Our pick of this week’s art events: 1 - 7 August

RA Recommends

Published 1 August 2014

From the beginnings of colour photography in Russia to the powerful and poetic portraits of artist Celia Paul.

  • Primrose: Early Colour Photography

    The Photographers’ Gallery, London, until 19 October 2014
    The Photographers’ Gallery charts the course of colour photography in Russia from the 1860s to the late twentieth century, including on its walls early tinted images, photomontage works and 1960s street photography. As interesting as the genres and techniques are the subjects – from soldiers and Stalin’s funeral to post-war students – which collectively condense a history of the country.

  • Dmitri Baltermants, Stalin's funeral

    Dmitri Baltermants, Stalin's funeral, 1953.

    Collection of the Multimedia Art Museum, Moscow/ Moscow House of Photography Museum. © Multimedia Art Museum, Moscow/ Moscow House of Photography.

  • The Art and Science of Exploration, 1768–80

    Queen’s House, London, opens 7 August 2014
    You may have read about the campaign to save for the nation two paintings by George Stubbs RA of Australian animals: Portrait of a Large Dog (Dingo) and The Kongouro from New Holland (Kangaroo).

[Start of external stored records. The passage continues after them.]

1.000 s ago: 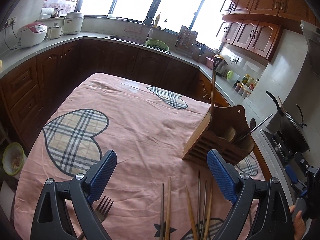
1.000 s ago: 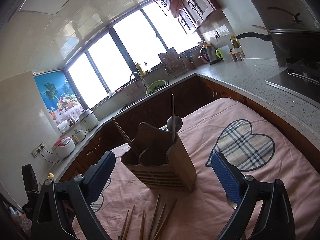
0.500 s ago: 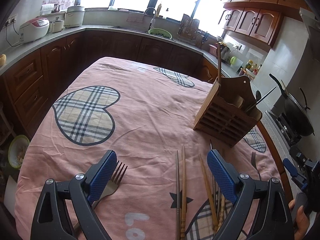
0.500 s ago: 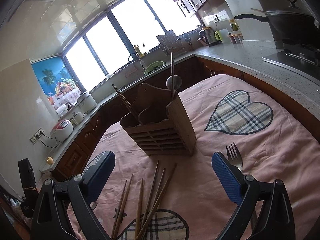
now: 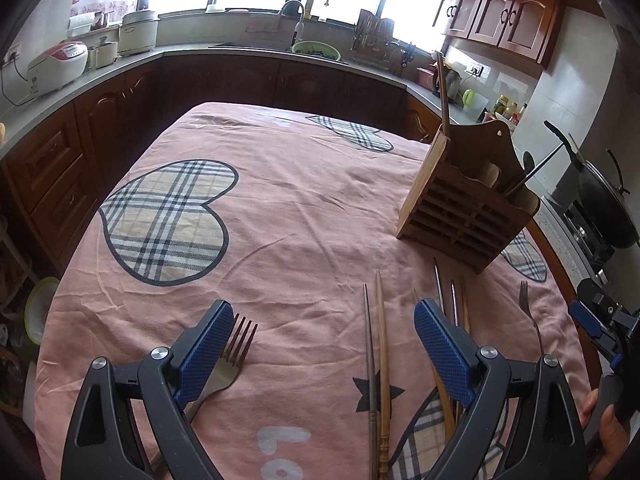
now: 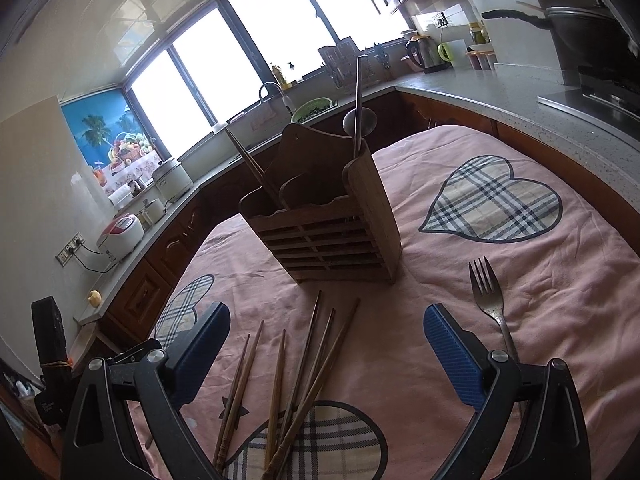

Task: Organize utensils
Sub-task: 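Grasp a wooden chopstick with the left tool while the right tool grasps another chopstick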

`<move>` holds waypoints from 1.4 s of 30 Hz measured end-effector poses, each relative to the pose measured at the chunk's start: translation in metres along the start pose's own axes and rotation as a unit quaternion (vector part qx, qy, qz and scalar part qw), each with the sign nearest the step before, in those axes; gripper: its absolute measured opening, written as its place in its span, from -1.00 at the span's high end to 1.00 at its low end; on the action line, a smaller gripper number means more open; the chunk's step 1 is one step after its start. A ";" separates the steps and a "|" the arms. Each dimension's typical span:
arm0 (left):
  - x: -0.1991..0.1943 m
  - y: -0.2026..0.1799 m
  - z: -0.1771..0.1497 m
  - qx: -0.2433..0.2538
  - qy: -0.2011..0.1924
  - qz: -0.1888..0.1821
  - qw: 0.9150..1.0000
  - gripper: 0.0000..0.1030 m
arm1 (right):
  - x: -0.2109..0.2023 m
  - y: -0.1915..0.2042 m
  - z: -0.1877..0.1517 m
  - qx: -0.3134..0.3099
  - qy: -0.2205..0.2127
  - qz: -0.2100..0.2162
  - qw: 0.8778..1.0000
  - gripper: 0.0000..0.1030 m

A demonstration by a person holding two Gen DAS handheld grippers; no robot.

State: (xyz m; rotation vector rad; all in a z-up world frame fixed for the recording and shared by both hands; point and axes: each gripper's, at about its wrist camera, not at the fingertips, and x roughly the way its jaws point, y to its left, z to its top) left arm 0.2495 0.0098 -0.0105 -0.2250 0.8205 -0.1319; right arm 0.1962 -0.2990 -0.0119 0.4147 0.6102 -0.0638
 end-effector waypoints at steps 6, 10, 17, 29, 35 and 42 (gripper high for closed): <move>0.019 -0.007 0.003 0.013 0.016 0.000 1.000 -0.79 | 0.012 -0.001 -0.001 -0.002 0.012 -0.005 1.000 -0.91; 0.032 -0.010 0.008 0.017 0.022 0.001 1.000 -0.77 | 0.023 -0.001 0.000 -0.007 0.024 -0.009 1.000 -0.91; 0.058 -0.020 0.019 0.034 0.030 -0.001 0.999 -0.75 | 0.045 -0.004 0.005 -0.013 0.040 -0.018 0.999 -0.84; 0.114 -0.049 0.030 0.093 0.071 -0.006 0.993 -0.42 | 0.105 0.005 0.009 -0.041 0.110 -0.038 0.992 0.00; 0.146 -0.059 0.031 0.115 0.098 -0.001 0.989 -0.19 | 0.131 -0.001 0.001 -0.047 0.145 -0.059 0.987 0.30; 0.166 -0.068 0.027 0.144 0.099 0.019 0.984 0.52 | 0.145 -0.004 -0.001 -0.059 0.155 -0.076 0.983 0.71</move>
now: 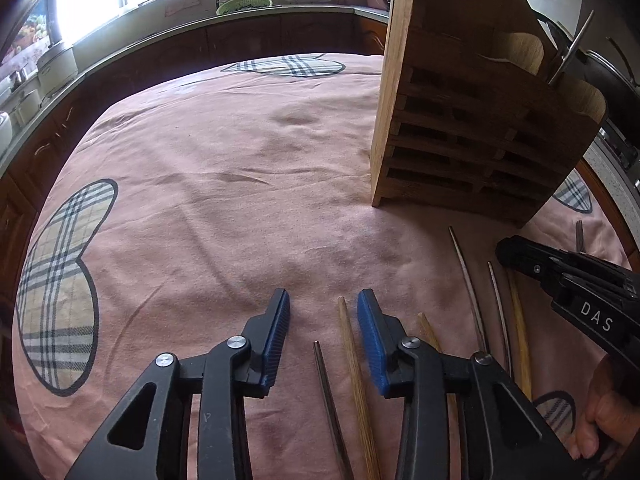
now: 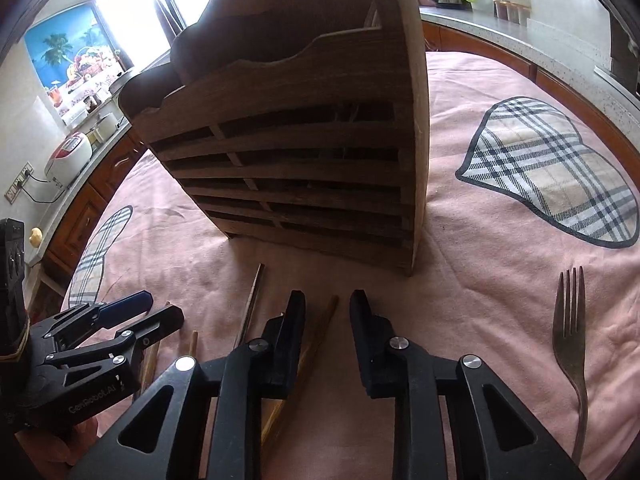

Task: Organize utensils
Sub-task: 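Grasp a wooden chopstick with the left tool while the right tool grasps another chopstick, then lift both held chopsticks and carry them over the wooden holder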

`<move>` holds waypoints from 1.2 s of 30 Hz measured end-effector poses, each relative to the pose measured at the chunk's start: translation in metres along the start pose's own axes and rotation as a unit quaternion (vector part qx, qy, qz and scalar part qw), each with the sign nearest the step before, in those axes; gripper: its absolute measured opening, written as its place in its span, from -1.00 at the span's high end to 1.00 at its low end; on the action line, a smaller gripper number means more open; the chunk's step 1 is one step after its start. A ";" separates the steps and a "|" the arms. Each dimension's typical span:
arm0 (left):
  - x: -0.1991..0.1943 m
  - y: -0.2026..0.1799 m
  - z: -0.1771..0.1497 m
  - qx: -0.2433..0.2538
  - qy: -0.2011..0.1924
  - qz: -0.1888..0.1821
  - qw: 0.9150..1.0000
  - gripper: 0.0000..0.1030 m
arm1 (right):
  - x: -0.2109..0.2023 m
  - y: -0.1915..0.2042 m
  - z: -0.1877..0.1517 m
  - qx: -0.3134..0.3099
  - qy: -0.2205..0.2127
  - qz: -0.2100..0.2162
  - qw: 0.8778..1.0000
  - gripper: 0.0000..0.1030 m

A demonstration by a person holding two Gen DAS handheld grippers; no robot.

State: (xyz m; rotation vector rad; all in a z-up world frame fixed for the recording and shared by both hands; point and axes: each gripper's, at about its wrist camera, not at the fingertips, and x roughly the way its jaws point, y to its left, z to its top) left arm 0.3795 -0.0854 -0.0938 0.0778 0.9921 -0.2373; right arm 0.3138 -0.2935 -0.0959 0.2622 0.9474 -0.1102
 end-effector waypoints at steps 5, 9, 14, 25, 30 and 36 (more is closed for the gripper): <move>-0.001 0.001 0.000 -0.004 0.002 -0.018 1.000 0.89 | 0.000 -0.003 0.000 -0.006 -0.003 -0.003 1.000 0.87; -0.022 0.010 0.000 -0.020 -0.015 -0.029 0.999 0.90 | -0.009 -0.005 0.000 0.000 -0.011 0.012 1.000 0.92; -0.056 0.022 -0.002 -0.046 -0.041 -0.052 0.997 0.91 | -0.033 -0.005 0.000 0.001 -0.034 0.028 0.999 0.92; -0.136 0.039 -0.032 -0.077 -0.093 -0.080 0.989 0.93 | -0.087 0.003 -0.001 0.007 -0.080 0.059 0.995 1.00; -0.175 0.047 -0.047 -0.083 -0.117 -0.081 0.986 0.93 | -0.109 0.014 -0.002 -0.001 -0.100 0.067 0.993 1.00; -0.204 0.053 -0.063 -0.091 -0.131 -0.083 0.984 0.93 | -0.082 0.014 -0.004 0.003 -0.059 0.052 0.997 0.78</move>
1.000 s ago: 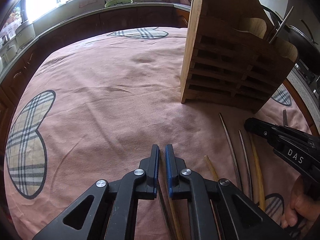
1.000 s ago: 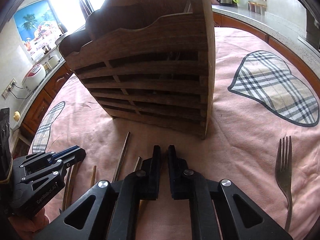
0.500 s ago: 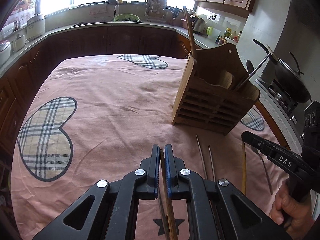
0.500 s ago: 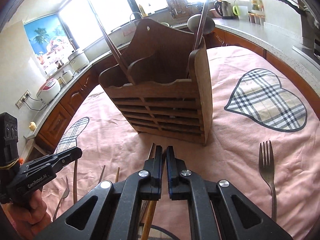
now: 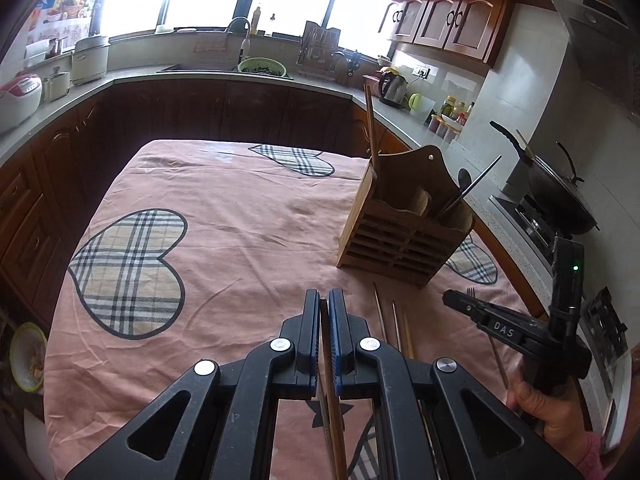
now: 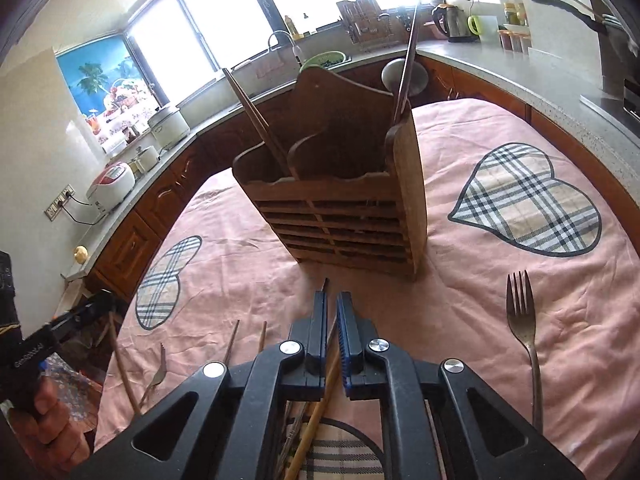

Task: Organize utensils
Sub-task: 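Lift both held chopsticks and carry them over the wooden holder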

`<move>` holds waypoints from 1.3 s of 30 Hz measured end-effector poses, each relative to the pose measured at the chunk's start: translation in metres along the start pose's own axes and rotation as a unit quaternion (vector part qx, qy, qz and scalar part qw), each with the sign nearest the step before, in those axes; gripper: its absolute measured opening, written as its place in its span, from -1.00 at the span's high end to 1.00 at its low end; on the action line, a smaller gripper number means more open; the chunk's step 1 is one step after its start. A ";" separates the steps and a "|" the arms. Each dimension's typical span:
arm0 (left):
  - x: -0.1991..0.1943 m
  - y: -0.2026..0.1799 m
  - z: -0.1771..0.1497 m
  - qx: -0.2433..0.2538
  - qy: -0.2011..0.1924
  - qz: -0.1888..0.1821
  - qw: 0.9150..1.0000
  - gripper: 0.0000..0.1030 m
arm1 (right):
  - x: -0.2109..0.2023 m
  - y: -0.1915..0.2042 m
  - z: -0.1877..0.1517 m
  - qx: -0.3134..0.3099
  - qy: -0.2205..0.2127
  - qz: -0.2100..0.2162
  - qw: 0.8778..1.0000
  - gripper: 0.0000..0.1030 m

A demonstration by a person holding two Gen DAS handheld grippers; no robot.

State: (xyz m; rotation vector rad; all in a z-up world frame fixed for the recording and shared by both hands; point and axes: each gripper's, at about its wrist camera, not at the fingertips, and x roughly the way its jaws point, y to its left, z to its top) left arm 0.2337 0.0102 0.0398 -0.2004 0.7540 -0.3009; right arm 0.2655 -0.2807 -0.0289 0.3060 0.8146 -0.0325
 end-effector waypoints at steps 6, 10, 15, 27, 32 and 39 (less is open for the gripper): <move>-0.010 0.008 -0.002 -0.008 -0.001 0.001 1.000 0.93 | 0.053 -0.004 -0.014 0.000 0.051 -0.029 0.998 0.54; -0.012 0.012 0.000 -0.014 -0.001 0.000 1.000 0.93 | 0.074 -0.003 -0.017 -0.007 0.069 -0.045 0.997 0.52; -0.010 0.012 0.003 -0.016 -0.003 -0.001 1.000 0.93 | 0.083 -0.002 -0.017 -0.027 0.067 -0.064 0.995 0.61; -0.031 0.001 0.006 -0.008 -0.029 -0.013 0.999 0.94 | 0.018 0.006 -0.005 -0.017 0.010 -0.001 1.000 0.92; -0.052 -0.005 0.003 -0.002 -0.048 -0.022 0.999 0.94 | -0.033 0.014 0.008 -0.016 -0.042 0.026 0.999 0.92; -0.077 -0.009 0.000 0.005 -0.071 -0.032 0.997 0.94 | -0.087 0.022 0.019 -0.020 -0.098 0.050 0.994 0.92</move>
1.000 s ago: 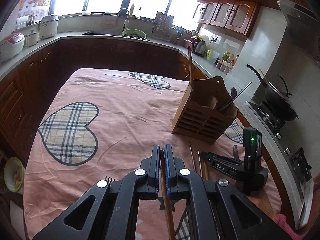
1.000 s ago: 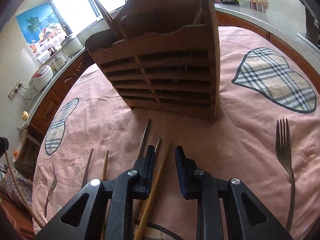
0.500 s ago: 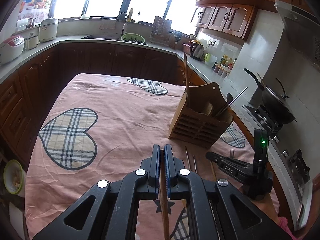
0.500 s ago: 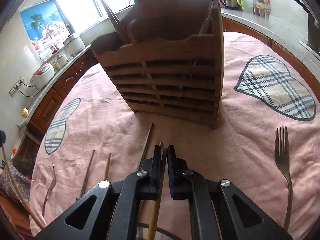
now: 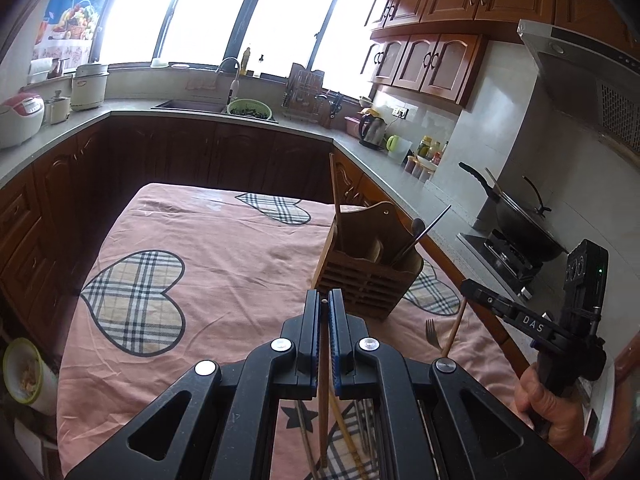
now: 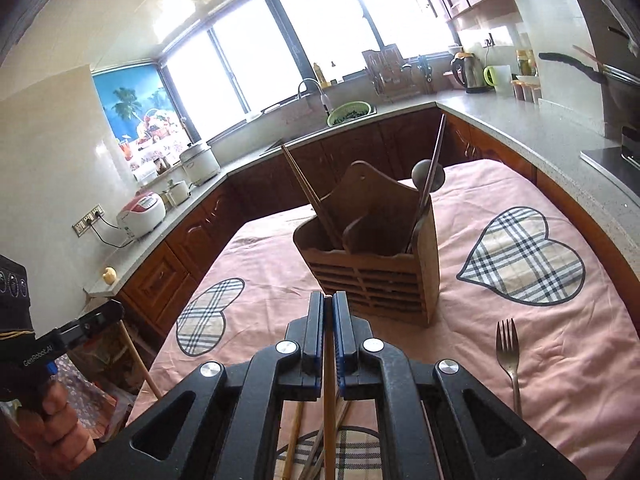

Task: Organize utensils
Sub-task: 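Lift both held chopsticks and carry them over the wooden holder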

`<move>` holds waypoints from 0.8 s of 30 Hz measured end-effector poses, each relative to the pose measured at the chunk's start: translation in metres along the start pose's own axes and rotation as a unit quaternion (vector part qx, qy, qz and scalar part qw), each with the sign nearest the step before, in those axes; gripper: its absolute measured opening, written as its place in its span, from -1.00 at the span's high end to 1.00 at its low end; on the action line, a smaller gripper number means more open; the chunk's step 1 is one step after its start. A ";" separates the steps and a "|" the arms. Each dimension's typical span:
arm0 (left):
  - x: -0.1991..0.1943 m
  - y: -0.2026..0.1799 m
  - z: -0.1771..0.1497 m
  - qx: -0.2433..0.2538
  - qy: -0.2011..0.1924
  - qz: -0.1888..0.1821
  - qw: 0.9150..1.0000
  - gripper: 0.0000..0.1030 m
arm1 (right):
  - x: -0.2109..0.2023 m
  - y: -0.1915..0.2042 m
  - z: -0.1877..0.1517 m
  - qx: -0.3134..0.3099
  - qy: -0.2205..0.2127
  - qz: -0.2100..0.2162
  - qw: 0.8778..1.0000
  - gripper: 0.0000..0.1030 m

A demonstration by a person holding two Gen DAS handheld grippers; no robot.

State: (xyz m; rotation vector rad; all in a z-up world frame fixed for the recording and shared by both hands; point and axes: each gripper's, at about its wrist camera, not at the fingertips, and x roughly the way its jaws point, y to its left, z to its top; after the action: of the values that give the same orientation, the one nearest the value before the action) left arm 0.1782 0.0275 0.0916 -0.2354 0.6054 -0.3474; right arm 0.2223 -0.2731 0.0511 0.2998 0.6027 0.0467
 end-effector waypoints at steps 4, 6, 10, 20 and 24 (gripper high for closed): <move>-0.008 -0.002 0.001 0.002 -0.010 0.000 1.000 0.94 | -0.020 0.009 0.010 -0.014 -0.029 -0.001 0.999 0.92; -0.010 -0.002 0.001 0.002 -0.013 0.001 1.000 0.94 | -0.027 0.011 0.013 -0.018 -0.040 0.000 0.999 0.92; -0.011 -0.002 0.003 0.001 -0.016 0.002 1.000 0.94 | -0.035 0.012 0.017 -0.020 -0.054 0.000 0.998 0.92; -0.008 -0.005 0.012 0.004 -0.025 0.001 1.000 0.94 | -0.045 0.006 0.025 -0.014 -0.078 -0.003 0.997 0.92; -0.006 -0.008 0.020 0.008 -0.033 -0.001 0.999 0.94 | -0.048 0.002 0.031 -0.011 -0.089 -0.006 0.996 0.92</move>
State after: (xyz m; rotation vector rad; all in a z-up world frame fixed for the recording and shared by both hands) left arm 0.1832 0.0246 0.1132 -0.2314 0.5369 -0.3445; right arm 0.2008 -0.2855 0.1027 0.2756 0.4265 0.0155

Now they’ve been acquired by the National Maritime Museum, both works can be included in the new Queen’s House show – opening Thursday – about the art produced on 18th-century explorers’ far-flung voyages.

  • William Hodges, Tahiti Revisited

    William Hodges, Tahiti Revisited, 1776.

    Oil on canvas. © The National Museum, London.

  • Today's Specials

    Pace, London, until 6 September 2014
    Food glorious food is the subject of a group exhibition at Pace, the contemporary art gallery that resides in the RA’s Burlington Gardens building. From photographs by Roe Ethridge that draw influence from editorial and advertising images to Keith Coventry’s kebab machine in bronze, and Sarah Lucas’s photograph Chicken Knickers (1997), where poultry becomes pudendum, gastronomy and its paraphernalia is shown to be highly symbolic.

  • Installation view of 'Today's Specials' at Pace, London

    Installation view of 'Today's Specials' at Pace, London

    Courtesy of Pace Gallery, London

  • Terry Frost

    Zimmer Stewart Gallery, Arundel, until 25 August 2014
    Next year sees the centenary of Terry Frost RA’s birth, and Tate St Ives has just announced a major show celebrating the Academician’s abstraction to coincide. If you can’t wait until 2015, visit Arundel’s Zimmer Stewart Gallery this month, which displays a wide range of his paintings and prints, including early figurative work, just after the Second World War, in which we see the artist already untethering himself from representation and starting to concentrate on the sublime conjunction of abstract shapes.

  • Terry Frost RA, Unititled

    Terry Frost RA, Unititled, 2003.

    Mixed media on canvas. 76 x 76 cm.

  • Last chance: Rachael Champion and Celia Paul

    Hales Gallery, until 2 August 2014 and Victoria Miro, Wharf Road, London, until 2 August 2014
    Finally, two exhibitions to quickly flag up to you, before they finish this weekend. First, we recommend an immense installation by RA Schools alumna Rachael Champion, which, in the shape of industrial architecture, brings together the man-made material of pebbledash with small pools or organism-rich algae. And second, a show by the British painter Celia Paul, known for her powerful and poetic portraits. The exhibition at Victoria Miro’s Islington space also features small-scale, evocative landscape and cityscape works.

  • Rachael Champion, Primary Producers

    Rachael Champion, Primary Producers, 2014.